Once coming back to her village -- Manikapur in Unnao District, Sarita felt unwell. Her condition deteriorated, and her family drove her over an hour to the nearest hospital in Kanpur, Uttar Pradesh's largest city.
"We took her to two separate hospitals but couldn't get her admitted to either because she hadn't had a COVID-19 test as only positive patients were being admitted," Divya said.

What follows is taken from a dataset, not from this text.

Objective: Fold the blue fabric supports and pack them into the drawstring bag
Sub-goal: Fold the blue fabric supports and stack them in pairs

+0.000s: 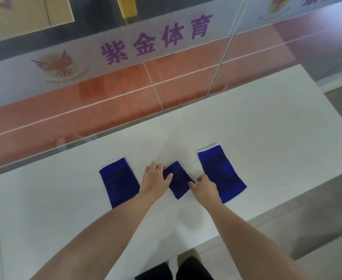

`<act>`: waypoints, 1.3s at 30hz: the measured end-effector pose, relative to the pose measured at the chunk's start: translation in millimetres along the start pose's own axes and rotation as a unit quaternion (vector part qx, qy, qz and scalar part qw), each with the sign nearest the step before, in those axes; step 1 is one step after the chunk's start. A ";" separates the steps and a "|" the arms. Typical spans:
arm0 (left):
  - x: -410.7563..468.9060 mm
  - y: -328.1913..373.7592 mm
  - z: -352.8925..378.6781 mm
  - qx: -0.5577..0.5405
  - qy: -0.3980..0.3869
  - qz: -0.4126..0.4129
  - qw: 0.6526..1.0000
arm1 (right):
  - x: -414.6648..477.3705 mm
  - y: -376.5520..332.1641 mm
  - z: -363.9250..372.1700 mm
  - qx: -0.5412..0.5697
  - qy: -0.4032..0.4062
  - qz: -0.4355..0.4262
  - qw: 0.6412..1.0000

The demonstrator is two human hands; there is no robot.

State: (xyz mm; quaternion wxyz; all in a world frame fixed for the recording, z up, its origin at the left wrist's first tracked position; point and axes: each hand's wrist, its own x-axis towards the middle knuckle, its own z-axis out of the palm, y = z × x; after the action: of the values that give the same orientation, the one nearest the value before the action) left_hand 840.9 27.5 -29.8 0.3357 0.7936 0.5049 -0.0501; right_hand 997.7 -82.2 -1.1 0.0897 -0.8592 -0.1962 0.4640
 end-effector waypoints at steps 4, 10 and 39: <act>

"On May 3, we had managed to get her tested but by then she was put on an oxygen cylinder that we had managed to secure from relatives living in the city. Unfortunately, she died the next day at home and her COVID-19 test results only came back the day after."
Sarita was COVID-19 positive, according to her test report.
Following her death, Sarita's family isolated themselves at home. Her husband and younger son have been told they are COVID-positive too.
The other three members in the family -- her daughter, her eldest son and daughter-in-law -- are showing symptoms.
In fact, the extent of COVID-19's wrath in rural India is not fully known while testing and medical care are deemed scarcer there, given a nationwide shortage of hospital beds and oxygen.
TIMELY ASSISTANCE
Last week, the World Health Organization (WHO) said India's COVID-19 situation remains hugely concerning, with several states continuing to see a worrying number of cases, hospitalisations and deaths.
Director-General Tedros Adhanom Ghebreyesus said that WHO was responding to the COVID-19 surge in India and shipped thousands of oxygen concentrators, tents for mobile field hospitals, masks and other medical supplies.
China is also reaching out a helping hand.
Zha Liyou, consul general of Chinese Consulate General in Kolkata, India, tweeted on Sunday that "urgently-needed &Indian-purchased medical supplies arrived in Kolkata last night from Wuhan, China."
On Sunday, the Delhi airport received a jumbo charter off from China's Hangzhou "with the biggest-ever single consignment of over 3,600 oxygen concentrators from China," according to local media outlets.
Since April, China has supplied more than 5,000 ventilators, 21,569 oxygen generators, over 21.48 million masks and around 3,800 tonnes of medicine to India, Chinese Ambassador to India Sun Weidong said in a tweet on May 4, citing statistics from the General Administration of Customs of China.
"Thank you very much for saving thousands of lives, we treasure your support," tweeted Himadrish Suwan, operation director of the Indian Institute of Governance and Leadership.